# Bianca has a major yeast infection of the skin



## Starfire5 (Apr 23, 2010)

Bianca is our 9 year old rescue that we got in May. The first 2 months she did great on her new diet/supplements, then all of a sudden, she broke out in scabs all over. We got that cleared up with antibiotics, figured it was some kind of food allergy - I suspected maybe it was the fish in her food and fish oil capsules, so we changed her food.

Then she started getting raw, red itchy spots and developed a MAJOR funky, pungent smell that permeated my entire house! I did some research online and figured out that it was a yeast infection - took her to a new young vet yesterday that I take my cat to and - sure enough - diagnosis of yeast infection. She's now on prednisone, antifungal pills, and antifungal shampoo. The dr. seemed very knowledgable about skin issues, so I was very relieved. She's also been on the raw diet for about a week now, as I read that's the best thing for yeast problems, so we'll see how it goes. 

I've had goldens for 20 years, but I've never experienced anything like this - the smell was overpowering. Has anyone else had a problem like this?


----------



## Penny & Maggie's Mom (Oct 4, 2007)

The great dane lady has had great success with her yeast regimine.http://www.greatdanelady.com/articles/systemic_yeast_mini_course.htm ALso, the micro-tek shampoo by eqyss (Welcome to EQyss Grooming Products ) will help tons... not only for itching but for healing also.


----------



## fostermom (Sep 6, 2007)

Jasmine has been known to have a yeast infection on her skin. Usually it happens when she's been up at the lake and spent a lot of time in the water. We rinse her every night when we are up there with a vinegar solution and then I wash her with an antifungal shampoo before we come home. That has worked really well. I know the smell you are talking about all too well!


----------



## BeauShel (May 20, 2007)

I know that smell of a yeast infection and hope that Bianca gets well with the raw diet, meds and shampoo.


----------



## coppers-mom (Jan 9, 2009)

Copper had developed skin problems since he has his spleen removed 1.5 years ago. He gets both a yeast infection and baterial infection farily often.

He takes cephalexin in pretty big doses (750 mg 3X a day) and is bathed in chlorexadine shampoo (Duoxo) to clear it up. There is a chlorhexadine drench you buy at Tack stores and I put that on him after his bath and let him air dry.

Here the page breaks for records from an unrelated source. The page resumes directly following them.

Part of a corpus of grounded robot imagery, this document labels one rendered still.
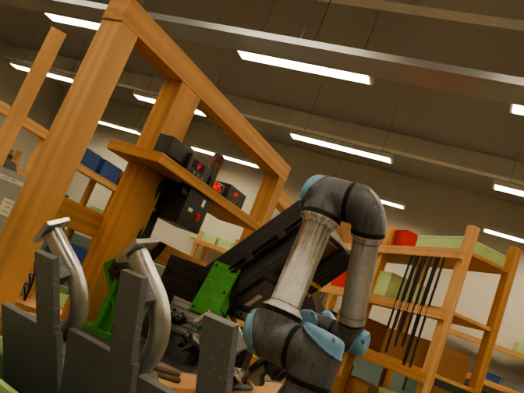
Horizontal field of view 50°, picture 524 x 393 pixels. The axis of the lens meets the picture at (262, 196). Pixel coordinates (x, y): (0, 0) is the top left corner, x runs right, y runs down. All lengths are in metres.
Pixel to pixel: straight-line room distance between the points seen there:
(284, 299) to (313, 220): 0.23
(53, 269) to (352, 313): 0.97
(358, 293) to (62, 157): 0.97
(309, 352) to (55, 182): 0.93
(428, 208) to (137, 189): 9.44
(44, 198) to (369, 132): 8.10
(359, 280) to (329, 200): 0.24
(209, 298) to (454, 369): 2.83
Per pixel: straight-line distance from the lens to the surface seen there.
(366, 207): 1.53
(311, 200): 1.57
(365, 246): 1.56
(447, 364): 4.56
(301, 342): 1.45
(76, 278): 0.91
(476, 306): 10.87
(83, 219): 2.08
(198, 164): 2.21
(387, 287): 5.08
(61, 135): 1.86
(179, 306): 2.16
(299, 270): 1.52
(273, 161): 2.92
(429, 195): 11.31
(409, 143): 9.44
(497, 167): 9.29
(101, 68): 1.89
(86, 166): 7.42
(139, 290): 0.77
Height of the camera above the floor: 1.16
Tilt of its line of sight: 11 degrees up
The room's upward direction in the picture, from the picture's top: 21 degrees clockwise
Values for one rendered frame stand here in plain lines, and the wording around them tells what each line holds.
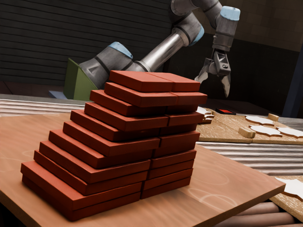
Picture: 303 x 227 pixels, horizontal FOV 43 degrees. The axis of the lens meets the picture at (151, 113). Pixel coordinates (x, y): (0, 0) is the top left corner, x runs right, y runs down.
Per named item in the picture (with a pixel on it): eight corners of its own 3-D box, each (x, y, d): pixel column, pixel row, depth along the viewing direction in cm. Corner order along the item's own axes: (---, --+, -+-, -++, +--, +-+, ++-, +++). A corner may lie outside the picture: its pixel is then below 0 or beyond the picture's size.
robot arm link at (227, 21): (237, 10, 157) (244, 10, 149) (230, 36, 159) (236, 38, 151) (219, 5, 156) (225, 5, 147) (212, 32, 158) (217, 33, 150)
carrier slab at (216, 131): (120, 109, 159) (121, 106, 159) (202, 115, 178) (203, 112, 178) (158, 139, 129) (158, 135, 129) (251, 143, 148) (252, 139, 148)
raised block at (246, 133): (237, 133, 153) (238, 126, 152) (241, 133, 154) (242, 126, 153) (246, 138, 148) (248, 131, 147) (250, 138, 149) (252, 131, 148)
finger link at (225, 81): (229, 92, 164) (222, 72, 162) (234, 95, 159) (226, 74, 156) (222, 95, 164) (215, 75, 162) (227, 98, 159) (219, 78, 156)
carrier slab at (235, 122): (202, 115, 179) (203, 112, 178) (267, 120, 198) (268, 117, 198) (251, 143, 149) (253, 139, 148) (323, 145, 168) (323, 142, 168)
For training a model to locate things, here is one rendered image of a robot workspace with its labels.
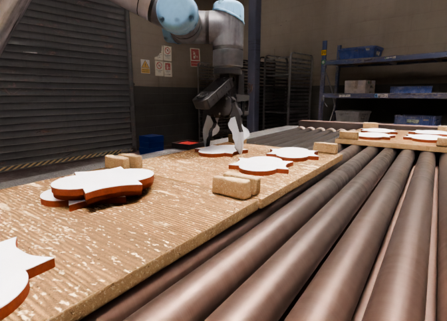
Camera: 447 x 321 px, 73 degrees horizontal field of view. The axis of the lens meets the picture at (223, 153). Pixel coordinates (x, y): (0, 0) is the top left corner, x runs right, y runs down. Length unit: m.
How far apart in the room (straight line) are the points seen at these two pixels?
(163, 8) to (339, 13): 5.47
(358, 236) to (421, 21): 5.30
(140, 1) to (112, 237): 0.46
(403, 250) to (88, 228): 0.34
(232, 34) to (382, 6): 5.12
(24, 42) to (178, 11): 4.84
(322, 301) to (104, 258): 0.19
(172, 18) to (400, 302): 0.54
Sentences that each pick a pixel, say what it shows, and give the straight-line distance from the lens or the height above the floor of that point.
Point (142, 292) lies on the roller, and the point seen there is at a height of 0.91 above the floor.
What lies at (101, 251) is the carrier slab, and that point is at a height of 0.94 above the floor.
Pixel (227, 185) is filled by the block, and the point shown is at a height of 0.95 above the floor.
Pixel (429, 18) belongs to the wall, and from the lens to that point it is 5.61.
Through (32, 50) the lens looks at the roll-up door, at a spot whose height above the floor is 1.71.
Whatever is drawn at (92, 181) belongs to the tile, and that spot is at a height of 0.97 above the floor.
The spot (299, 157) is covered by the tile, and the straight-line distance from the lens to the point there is 0.68.
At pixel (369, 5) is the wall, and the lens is 5.87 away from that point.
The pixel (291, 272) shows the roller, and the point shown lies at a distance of 0.31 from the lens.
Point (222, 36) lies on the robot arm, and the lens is 0.76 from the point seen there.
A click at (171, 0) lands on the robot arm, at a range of 0.63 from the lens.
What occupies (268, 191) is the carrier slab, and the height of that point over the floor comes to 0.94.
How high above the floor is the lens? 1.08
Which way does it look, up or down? 11 degrees down
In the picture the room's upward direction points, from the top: straight up

I've learned to be proactive and wash him in chlorhexadine at least once every 2 weeks and I keep cephalexin on hand to give at the first sign of a flare-up since it progresses very quickly with him.

I hope Bianca gets better very quickly and puts this behind her. It sure is no fun for her or you.


----------



## Pointgold (Jun 6, 2007)

Has a thyroid panel been run on her?


----------



## BayBeams (Jan 3, 2010)

My Golden girl, Baylee, who is on medication for hypothyroidism, gets that yeast smell every summer. Her face and neck even turn pink. It seems to be related to moisture as the summer is when she spends time getting wet in the hose. If I don't get her COMPLETELY dried everytime she is wet the yeast problem returns. We tried all sorts of treatments but the real answer is keeping Baylee dry.
Has your dog been spending much time in the water?


----------



## Starfire5 (Apr 23, 2010)

Thanks for all the responses! I'll try to answer all the questions. Yes, she has had the thyroid panel run. She's fine there. No, she doesn't go in the pool. Actually only 1 of our 4 goldens wants to go in the pool. 1 will swim if you drag him in - but Bianca and 15 year old Snuggles want NOTHING to do with the water! I've checked out the Great Dane Lady website, but it costs a fortune for her program. Some good info there though.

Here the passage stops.